Structure the data to make the most common operations have the most efficient access (for example, you should prioritize the efficiency of the operations that happen 100,000 times a frame over those that happen once per frame). Perhaps this means that a transformation that only happens once per frame involves a lot of random memory access and cache misses as a side effect. Or perhaps it means that you have to do some additional housekeeping once per second to update the data structures that make the common transforms more efficient. Or it might mean that you have to perform some heavy data processing to instantiate and initialize entities. All of those things are okay so long as they’re helping your most frequent operations to be as fast as possible. If you optimize the common case first, you can always check the Profiler to see if the other cases are unacceptably slow and revisit those later.
What this means in practice is that you should plan EntityQueries well. Ideally, you want the right EntityQuery so you can write a job that does useful work on every entity it iterates over.
7. Don’t use strings
The job system and Burst support a number of primitive types, including various sizes of integer and floating point types, and bool. However, the job system and Burst don’t support the C# string type except in very limited circumstances, because strings are managed types. Additionally, strings are very inefficient data types for most purposes: they are generally only useful for UI displays, file names and paths for loading or saving, and for debugging. UI and file I/O are generally outside the remit of DOTS code in Unity, and you should debug your code with string literals (as discussed below).
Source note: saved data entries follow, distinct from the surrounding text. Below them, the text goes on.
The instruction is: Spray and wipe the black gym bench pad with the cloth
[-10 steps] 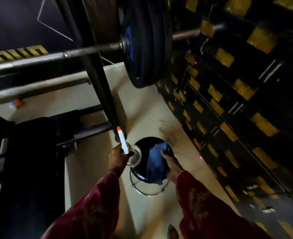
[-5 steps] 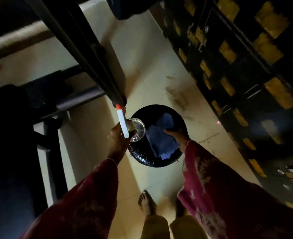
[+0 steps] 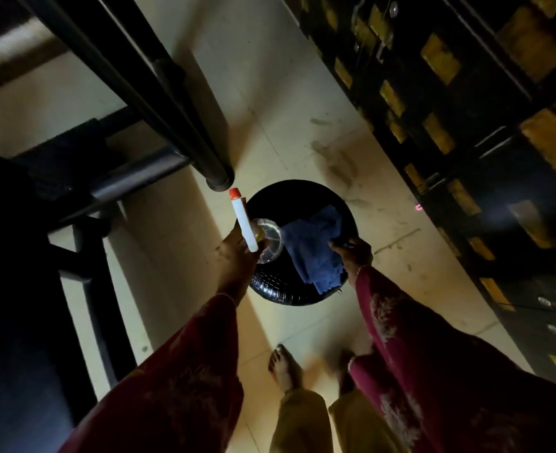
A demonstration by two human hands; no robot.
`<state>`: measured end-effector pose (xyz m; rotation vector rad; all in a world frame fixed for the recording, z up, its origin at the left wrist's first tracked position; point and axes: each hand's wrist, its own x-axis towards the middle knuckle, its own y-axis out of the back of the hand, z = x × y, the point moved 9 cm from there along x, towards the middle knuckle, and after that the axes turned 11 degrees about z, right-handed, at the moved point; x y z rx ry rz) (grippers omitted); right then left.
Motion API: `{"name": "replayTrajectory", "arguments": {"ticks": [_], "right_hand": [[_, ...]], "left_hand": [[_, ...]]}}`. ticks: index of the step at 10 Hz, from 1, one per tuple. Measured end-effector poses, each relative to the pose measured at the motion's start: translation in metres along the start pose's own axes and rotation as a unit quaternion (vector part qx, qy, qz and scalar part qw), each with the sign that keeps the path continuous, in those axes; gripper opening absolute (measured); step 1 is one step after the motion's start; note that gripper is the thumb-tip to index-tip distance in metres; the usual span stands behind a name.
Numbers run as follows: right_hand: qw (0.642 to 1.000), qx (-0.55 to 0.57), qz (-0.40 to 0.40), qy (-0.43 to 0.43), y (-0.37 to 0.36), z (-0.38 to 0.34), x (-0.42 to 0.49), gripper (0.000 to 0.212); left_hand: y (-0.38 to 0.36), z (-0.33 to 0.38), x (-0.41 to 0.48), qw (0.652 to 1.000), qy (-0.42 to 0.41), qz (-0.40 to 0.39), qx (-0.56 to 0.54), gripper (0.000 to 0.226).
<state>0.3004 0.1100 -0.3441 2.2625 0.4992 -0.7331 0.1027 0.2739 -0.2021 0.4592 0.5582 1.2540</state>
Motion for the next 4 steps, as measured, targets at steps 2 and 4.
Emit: {"name": "replayTrajectory", "arguments": {"ticks": [2, 4], "right_hand": [[0.993, 0.091, -0.039, -0.067, 0.017, -0.014, -0.030, 0.049], [0.987, 0.116, -0.103, -0.048, 0.053, -0.069, -0.102, 0.042]], "left_hand": [[-0.002, -0.015, -0.007, 0.998, 0.050, -0.028, -0.028, 0.064], [0.025, -0.018, -0.043, 0.982, 0.173, -0.075, -0.027, 0.065]]}}
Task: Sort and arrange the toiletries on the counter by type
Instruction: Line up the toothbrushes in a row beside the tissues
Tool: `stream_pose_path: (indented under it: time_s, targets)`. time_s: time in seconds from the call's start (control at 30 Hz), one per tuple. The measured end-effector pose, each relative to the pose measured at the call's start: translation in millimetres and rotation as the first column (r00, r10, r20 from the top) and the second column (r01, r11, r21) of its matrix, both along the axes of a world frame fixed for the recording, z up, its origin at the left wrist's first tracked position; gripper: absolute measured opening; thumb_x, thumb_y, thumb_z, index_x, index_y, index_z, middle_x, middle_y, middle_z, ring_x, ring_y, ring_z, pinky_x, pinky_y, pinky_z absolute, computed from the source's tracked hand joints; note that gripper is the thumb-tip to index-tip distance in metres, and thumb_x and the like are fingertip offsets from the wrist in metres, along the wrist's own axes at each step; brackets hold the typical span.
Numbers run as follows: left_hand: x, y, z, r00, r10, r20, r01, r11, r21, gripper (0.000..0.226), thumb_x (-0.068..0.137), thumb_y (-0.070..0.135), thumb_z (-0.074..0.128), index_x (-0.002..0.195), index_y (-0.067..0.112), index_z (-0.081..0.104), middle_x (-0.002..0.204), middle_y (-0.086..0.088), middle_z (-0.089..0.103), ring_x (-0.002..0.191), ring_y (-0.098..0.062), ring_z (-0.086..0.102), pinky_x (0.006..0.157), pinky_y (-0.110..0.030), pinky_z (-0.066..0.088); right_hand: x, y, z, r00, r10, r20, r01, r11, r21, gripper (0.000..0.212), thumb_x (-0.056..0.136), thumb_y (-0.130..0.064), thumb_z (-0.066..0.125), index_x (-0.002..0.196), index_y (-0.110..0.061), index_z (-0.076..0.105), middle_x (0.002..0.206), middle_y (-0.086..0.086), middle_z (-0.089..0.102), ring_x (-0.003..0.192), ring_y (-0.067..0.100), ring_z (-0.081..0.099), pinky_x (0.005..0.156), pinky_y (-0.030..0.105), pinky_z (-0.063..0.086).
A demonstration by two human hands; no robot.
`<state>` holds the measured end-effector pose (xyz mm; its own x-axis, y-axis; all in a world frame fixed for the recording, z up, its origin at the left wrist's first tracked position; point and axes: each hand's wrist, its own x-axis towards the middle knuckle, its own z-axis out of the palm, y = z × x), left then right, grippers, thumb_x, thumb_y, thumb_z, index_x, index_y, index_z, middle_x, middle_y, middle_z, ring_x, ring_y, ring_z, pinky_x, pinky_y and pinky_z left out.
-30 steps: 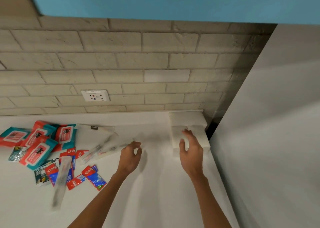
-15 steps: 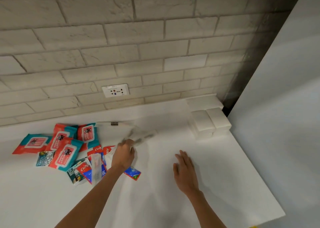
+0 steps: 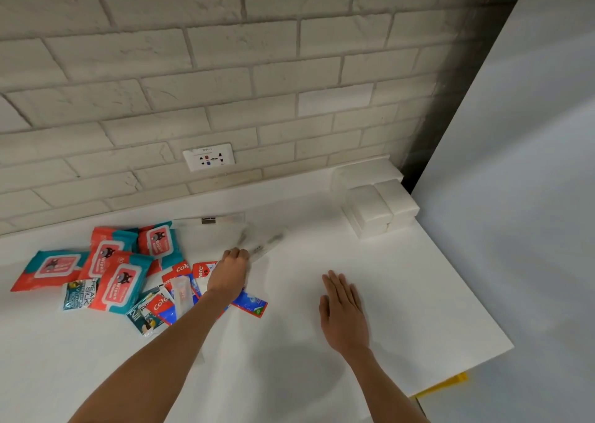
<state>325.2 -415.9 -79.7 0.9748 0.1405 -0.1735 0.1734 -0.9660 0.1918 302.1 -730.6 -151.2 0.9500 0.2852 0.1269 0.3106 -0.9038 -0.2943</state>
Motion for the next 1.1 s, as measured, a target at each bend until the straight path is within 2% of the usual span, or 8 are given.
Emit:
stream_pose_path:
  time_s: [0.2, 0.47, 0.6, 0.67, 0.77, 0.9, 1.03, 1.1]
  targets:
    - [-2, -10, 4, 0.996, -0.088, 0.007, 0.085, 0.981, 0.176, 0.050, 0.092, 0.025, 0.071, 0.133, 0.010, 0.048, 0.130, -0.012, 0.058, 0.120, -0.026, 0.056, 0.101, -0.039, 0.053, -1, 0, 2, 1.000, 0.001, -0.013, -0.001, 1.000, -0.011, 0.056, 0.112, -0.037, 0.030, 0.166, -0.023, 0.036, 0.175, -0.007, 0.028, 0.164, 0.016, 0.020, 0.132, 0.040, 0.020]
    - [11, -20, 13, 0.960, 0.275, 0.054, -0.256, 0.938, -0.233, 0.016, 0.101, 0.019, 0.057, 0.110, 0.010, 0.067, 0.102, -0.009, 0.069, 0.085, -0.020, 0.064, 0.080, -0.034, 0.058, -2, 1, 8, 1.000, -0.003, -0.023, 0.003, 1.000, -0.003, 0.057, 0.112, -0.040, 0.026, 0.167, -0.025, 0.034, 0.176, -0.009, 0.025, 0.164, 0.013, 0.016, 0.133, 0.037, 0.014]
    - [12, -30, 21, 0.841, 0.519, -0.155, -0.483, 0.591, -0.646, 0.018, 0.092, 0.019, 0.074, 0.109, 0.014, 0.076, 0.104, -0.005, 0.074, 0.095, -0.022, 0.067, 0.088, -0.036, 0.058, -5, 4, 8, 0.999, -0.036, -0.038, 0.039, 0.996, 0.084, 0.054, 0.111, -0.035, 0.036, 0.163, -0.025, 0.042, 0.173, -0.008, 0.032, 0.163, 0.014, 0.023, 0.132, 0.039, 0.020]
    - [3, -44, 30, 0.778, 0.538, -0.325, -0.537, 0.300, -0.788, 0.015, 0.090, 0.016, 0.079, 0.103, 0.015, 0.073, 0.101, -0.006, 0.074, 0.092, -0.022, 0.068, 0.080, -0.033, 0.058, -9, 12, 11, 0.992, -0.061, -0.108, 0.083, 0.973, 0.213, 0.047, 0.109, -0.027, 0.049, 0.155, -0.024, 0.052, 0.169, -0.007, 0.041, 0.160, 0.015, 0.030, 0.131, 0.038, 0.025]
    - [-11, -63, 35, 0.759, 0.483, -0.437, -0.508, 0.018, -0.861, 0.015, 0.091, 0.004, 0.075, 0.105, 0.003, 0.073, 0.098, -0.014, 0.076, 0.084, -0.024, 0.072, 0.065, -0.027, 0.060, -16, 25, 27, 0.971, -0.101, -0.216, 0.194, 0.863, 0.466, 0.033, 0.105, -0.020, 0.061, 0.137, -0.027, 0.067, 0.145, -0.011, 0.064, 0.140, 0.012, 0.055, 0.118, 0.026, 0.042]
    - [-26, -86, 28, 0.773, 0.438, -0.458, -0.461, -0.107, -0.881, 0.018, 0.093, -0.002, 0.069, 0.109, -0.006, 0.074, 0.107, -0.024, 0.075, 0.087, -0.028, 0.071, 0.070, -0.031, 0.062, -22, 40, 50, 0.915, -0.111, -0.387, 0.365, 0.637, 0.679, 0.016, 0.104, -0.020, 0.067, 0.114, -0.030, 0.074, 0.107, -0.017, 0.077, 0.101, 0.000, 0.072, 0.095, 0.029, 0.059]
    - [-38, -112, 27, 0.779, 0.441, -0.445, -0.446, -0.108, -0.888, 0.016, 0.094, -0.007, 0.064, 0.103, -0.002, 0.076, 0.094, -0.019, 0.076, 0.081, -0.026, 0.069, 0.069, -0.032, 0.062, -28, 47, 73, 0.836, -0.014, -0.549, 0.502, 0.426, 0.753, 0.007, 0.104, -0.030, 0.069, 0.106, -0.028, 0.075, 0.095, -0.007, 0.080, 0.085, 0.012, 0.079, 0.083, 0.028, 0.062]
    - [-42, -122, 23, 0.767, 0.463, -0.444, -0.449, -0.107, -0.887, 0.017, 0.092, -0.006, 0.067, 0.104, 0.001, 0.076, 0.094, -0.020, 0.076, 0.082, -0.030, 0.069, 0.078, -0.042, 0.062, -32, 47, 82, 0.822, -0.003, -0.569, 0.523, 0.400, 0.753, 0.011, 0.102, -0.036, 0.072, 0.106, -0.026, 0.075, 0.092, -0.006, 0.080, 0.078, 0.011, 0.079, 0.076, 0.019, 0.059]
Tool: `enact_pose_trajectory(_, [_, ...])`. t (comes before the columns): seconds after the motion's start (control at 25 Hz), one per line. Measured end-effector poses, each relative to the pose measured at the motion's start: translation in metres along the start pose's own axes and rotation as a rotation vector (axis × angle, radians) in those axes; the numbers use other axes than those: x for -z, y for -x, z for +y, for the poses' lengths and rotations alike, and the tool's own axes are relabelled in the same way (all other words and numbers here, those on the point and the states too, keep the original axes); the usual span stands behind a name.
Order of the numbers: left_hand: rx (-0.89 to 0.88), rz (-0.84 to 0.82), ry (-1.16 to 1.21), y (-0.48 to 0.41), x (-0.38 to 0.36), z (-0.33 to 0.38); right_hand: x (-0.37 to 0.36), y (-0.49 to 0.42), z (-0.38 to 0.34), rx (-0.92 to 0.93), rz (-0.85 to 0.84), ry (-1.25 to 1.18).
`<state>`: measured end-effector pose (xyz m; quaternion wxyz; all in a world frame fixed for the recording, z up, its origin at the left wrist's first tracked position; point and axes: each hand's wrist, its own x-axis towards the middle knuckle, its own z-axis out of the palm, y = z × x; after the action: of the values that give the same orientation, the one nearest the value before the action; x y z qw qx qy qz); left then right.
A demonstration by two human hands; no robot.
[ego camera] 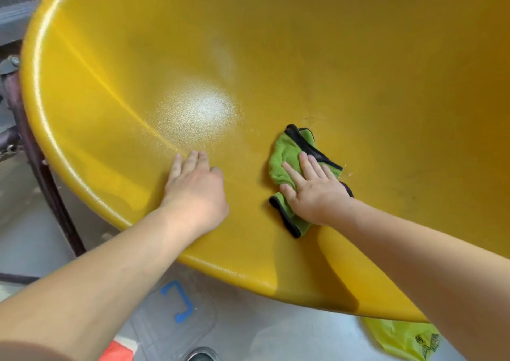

For most other internal purposes, convert human-readable string identifiers to a blittable, runtime-friendly format for faster processing. Depending on your use case, this could be an enum, a straightforward integer index, or perhaps a hash value calculated from the string. The Entities package provides the XXHash class which can generate 32-bit or 64-bit hashes for this purpose.
String exceptions
If you need to use strings, there are a few DOTS-friendly options. The Collections package contains a number of string types of various sizes, from FixedString32Bytes up to FixedString4096Bytes.
You can use FixedStrings in ECS components and in jobs, although depending on the length of the strings you want to represent, it might end up wasting memory. If you want to store strings inside blob assets, use BlobString. You can use some limited forms of string handling for the purposes of debug logging (see Burst user guide: String Support).
8. Runtime data is not the same as authoring data
Familiarize yourself with how data conversion is performed for Entities. The key takeaways from a data design standpoint are the following:
- Authoring data is optimized for flexibility
- Human understandability and editability
 - Version control (mergeability, no duplication)
 - Teamwork organization
 
 - Runtime data is optimized for performance
- Cache efficiency
 - Loading time and streaming
 - Distribution size
 
 
In other words, while this Best Practice Guide focuses on creating and processing the optimal runtime data structures, you should also consider the data format that you want to use to author this runtime data, and how you’re going to convert it from the authoring data format to runtime data.